[How to complete this task] Output only the stretch of the listing that starts at the line containing "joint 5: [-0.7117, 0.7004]" and ends at the line containing "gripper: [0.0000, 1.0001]", reproduced exactly with both ends.

[Data]
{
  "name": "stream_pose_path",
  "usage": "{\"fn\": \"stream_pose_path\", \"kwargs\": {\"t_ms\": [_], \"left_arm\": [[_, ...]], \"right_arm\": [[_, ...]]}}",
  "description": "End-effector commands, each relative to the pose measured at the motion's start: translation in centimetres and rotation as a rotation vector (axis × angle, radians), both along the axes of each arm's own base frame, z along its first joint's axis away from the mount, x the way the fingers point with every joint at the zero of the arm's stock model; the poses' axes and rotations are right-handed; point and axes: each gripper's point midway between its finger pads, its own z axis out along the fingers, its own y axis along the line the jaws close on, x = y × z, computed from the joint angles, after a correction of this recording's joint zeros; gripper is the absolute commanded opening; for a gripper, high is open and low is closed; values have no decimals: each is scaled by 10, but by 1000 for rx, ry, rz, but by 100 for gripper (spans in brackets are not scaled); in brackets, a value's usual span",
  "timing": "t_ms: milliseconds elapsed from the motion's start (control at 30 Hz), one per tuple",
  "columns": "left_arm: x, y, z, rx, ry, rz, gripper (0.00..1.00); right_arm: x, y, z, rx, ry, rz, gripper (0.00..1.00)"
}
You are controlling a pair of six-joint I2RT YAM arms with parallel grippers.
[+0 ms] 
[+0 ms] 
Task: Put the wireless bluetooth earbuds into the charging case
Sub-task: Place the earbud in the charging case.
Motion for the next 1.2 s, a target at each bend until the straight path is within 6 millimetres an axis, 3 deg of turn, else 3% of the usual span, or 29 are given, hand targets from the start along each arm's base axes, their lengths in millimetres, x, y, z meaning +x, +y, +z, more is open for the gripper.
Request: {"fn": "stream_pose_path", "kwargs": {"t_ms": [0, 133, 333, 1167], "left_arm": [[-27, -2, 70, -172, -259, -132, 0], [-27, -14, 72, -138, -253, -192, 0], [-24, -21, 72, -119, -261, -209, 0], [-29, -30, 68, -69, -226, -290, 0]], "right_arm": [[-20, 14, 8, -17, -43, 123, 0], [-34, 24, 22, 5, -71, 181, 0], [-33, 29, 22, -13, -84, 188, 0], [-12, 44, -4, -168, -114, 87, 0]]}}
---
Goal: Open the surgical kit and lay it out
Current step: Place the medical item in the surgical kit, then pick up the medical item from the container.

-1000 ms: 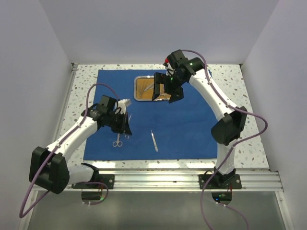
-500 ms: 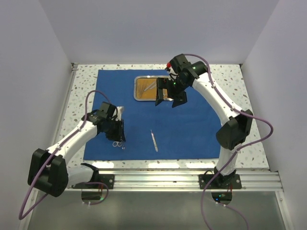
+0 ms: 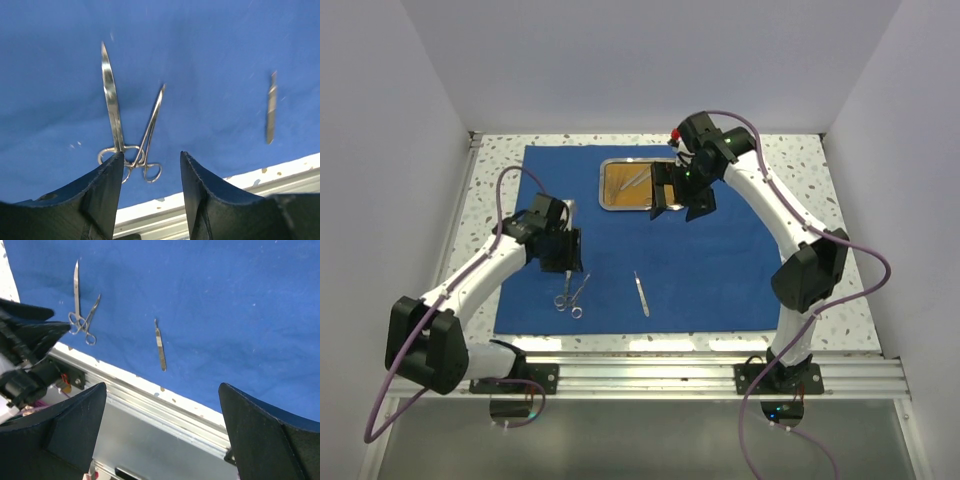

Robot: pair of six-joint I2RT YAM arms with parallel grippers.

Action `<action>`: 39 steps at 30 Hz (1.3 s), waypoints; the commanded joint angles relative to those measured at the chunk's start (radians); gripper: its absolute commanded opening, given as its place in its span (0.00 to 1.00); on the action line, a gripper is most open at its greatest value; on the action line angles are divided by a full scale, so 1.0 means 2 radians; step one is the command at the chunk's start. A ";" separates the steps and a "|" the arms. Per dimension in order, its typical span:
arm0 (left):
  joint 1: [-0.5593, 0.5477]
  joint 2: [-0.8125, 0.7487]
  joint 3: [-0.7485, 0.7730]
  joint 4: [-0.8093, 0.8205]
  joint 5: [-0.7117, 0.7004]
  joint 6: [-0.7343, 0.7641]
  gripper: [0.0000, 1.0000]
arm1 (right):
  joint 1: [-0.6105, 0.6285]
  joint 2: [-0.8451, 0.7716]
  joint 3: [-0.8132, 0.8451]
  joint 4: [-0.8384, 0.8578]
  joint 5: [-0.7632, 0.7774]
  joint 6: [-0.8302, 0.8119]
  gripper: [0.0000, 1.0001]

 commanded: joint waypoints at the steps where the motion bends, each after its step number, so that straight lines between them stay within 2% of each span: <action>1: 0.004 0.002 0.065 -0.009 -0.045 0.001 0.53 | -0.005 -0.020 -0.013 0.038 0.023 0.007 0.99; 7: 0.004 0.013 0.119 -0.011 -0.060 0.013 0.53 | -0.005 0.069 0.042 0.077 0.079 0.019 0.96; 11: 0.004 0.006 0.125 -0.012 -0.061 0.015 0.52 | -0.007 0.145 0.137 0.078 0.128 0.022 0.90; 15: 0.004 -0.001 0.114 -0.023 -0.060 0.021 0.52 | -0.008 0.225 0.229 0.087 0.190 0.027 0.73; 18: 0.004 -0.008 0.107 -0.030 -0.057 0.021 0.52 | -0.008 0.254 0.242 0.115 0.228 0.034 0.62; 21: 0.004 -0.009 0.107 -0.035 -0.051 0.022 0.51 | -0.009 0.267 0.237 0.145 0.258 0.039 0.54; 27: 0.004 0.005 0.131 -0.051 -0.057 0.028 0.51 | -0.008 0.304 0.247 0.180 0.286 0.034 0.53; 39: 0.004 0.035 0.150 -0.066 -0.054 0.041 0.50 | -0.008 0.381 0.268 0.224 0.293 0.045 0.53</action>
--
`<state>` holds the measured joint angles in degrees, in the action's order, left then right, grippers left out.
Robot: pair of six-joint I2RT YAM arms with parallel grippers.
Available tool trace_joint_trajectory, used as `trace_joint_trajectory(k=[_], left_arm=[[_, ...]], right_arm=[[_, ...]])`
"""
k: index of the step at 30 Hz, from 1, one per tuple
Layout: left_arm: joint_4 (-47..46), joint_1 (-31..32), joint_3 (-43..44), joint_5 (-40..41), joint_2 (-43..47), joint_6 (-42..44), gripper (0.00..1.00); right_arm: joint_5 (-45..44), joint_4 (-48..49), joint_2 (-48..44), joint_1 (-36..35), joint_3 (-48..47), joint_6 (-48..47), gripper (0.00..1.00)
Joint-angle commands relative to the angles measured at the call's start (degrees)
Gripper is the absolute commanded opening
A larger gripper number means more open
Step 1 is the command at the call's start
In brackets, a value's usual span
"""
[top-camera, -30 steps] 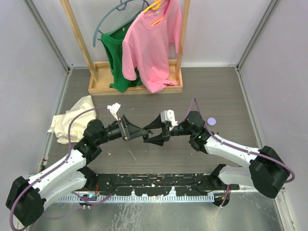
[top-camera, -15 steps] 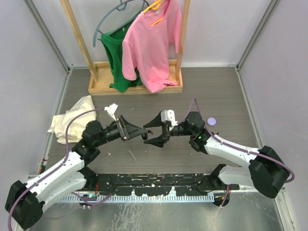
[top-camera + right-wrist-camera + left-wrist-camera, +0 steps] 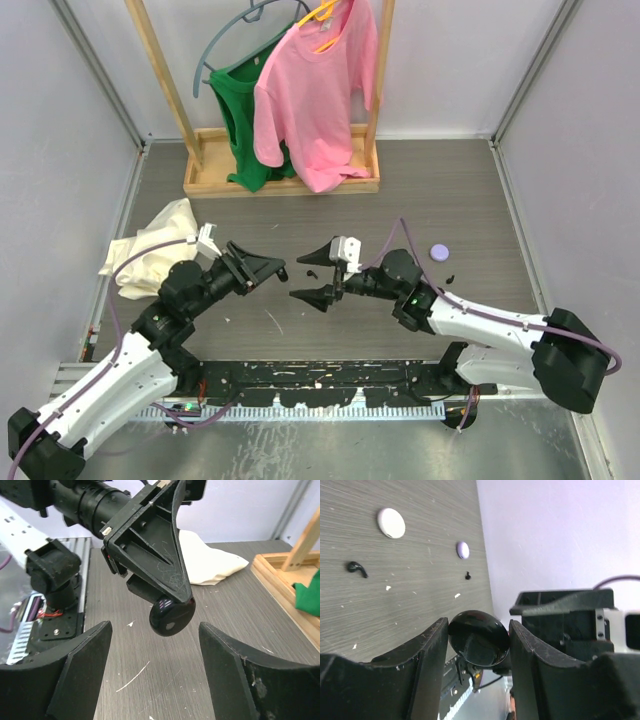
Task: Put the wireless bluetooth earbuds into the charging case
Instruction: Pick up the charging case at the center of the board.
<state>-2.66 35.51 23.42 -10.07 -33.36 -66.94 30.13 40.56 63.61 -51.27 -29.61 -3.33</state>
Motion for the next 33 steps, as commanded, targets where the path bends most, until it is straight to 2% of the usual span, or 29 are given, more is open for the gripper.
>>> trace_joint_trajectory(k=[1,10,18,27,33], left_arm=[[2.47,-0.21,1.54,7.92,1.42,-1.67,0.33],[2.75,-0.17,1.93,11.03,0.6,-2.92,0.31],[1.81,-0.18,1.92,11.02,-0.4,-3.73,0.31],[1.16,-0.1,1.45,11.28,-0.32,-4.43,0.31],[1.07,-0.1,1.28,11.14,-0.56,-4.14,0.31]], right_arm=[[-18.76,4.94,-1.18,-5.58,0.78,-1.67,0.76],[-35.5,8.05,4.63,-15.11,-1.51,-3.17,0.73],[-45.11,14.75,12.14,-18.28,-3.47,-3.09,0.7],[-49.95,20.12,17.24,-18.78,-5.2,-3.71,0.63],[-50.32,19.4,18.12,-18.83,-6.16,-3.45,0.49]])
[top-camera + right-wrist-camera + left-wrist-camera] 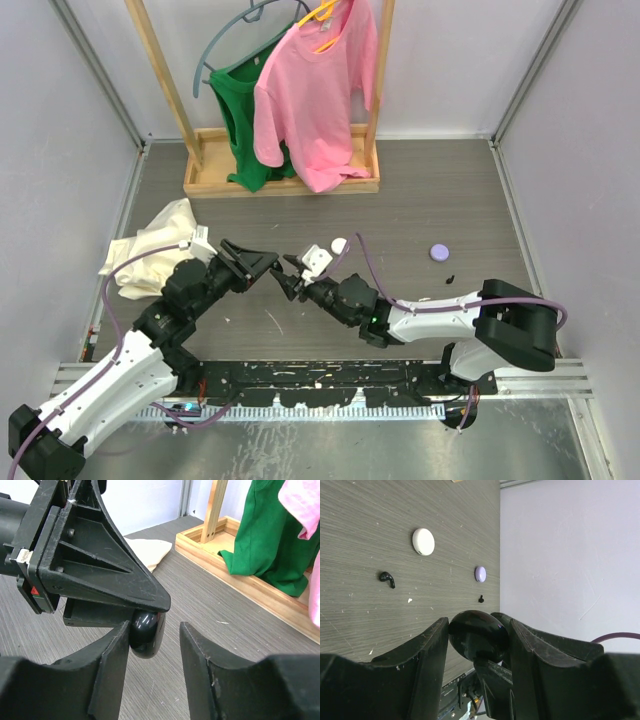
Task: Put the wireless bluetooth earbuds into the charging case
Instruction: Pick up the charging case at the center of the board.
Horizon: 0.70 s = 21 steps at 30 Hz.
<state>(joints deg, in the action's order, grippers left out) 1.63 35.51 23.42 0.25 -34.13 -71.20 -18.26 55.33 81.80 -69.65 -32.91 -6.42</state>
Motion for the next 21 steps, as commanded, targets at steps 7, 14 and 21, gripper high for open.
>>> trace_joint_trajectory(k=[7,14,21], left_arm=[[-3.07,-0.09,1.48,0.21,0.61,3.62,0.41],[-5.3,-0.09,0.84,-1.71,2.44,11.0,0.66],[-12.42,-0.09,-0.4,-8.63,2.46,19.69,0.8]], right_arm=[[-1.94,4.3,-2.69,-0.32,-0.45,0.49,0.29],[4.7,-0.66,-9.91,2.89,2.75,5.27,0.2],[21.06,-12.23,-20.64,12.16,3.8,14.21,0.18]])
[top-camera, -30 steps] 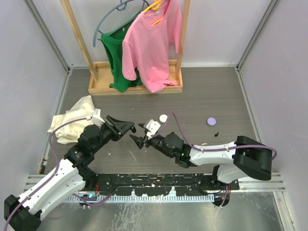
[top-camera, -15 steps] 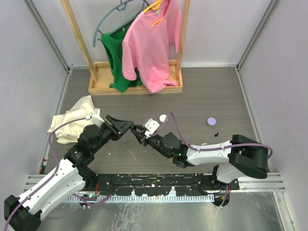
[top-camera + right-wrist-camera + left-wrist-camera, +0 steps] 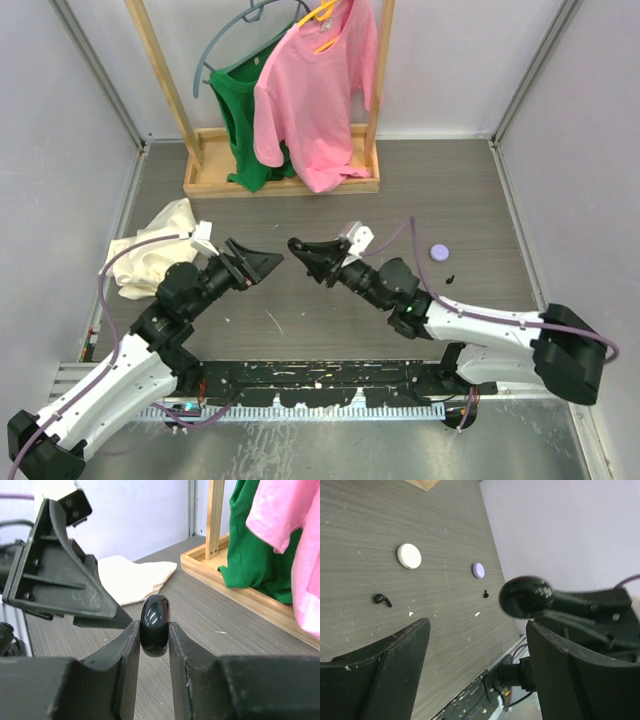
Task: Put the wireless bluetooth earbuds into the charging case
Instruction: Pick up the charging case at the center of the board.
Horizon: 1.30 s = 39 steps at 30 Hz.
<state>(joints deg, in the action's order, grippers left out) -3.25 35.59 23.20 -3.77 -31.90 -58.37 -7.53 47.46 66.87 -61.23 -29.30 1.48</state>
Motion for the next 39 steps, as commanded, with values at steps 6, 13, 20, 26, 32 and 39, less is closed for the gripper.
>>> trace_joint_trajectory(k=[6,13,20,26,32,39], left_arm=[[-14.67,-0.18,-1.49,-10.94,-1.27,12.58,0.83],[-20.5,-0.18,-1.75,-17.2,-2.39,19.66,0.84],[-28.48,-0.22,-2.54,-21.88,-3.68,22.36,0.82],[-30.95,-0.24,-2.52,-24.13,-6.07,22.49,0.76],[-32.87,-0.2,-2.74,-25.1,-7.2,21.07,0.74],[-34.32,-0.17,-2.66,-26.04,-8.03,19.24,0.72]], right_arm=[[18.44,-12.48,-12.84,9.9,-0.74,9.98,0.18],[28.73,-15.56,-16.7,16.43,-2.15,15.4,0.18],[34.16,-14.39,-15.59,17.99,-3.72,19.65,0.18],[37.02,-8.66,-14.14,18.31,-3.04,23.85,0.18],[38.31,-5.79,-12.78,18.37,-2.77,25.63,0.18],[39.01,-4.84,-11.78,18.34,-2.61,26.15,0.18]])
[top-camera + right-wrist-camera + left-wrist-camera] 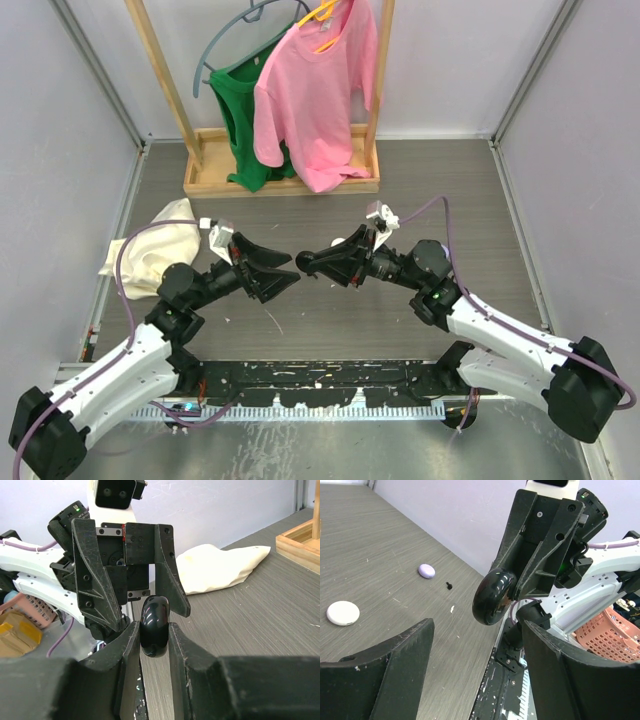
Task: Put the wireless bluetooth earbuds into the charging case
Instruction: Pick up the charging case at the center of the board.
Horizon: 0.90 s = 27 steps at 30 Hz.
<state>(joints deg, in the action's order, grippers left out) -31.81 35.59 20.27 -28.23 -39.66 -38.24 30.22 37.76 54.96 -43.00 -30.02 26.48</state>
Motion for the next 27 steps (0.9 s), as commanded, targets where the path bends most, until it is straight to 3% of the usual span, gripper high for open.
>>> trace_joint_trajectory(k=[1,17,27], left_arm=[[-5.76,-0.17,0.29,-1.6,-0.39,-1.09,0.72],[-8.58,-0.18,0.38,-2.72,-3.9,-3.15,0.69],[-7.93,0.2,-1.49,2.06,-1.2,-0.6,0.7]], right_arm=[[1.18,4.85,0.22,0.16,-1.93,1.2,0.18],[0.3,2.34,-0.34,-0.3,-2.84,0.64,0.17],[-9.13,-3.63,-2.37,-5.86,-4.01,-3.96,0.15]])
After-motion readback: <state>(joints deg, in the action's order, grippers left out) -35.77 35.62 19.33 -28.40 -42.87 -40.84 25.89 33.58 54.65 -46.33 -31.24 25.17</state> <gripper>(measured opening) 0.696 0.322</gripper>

[Result of the exercise]
  joint 5: [-0.7117, 0.7004]
  joint 6: [-0.7343, 0.7641]
  gripper: [0.0000, 1.0000]
arm1 (right):
  joint 1: [-0.6105, 0.6285]
  joint 2: [-0.8451, 0.7716]
  joint 3: [-0.8132, 0.8451]
  joint 4: [-0.8384, 0.8578]
  joint 5: [-0.7632, 0.7774]
  joint 6: [-0.8302, 0.8119]
  gripper: [0.0000, 1.0001]

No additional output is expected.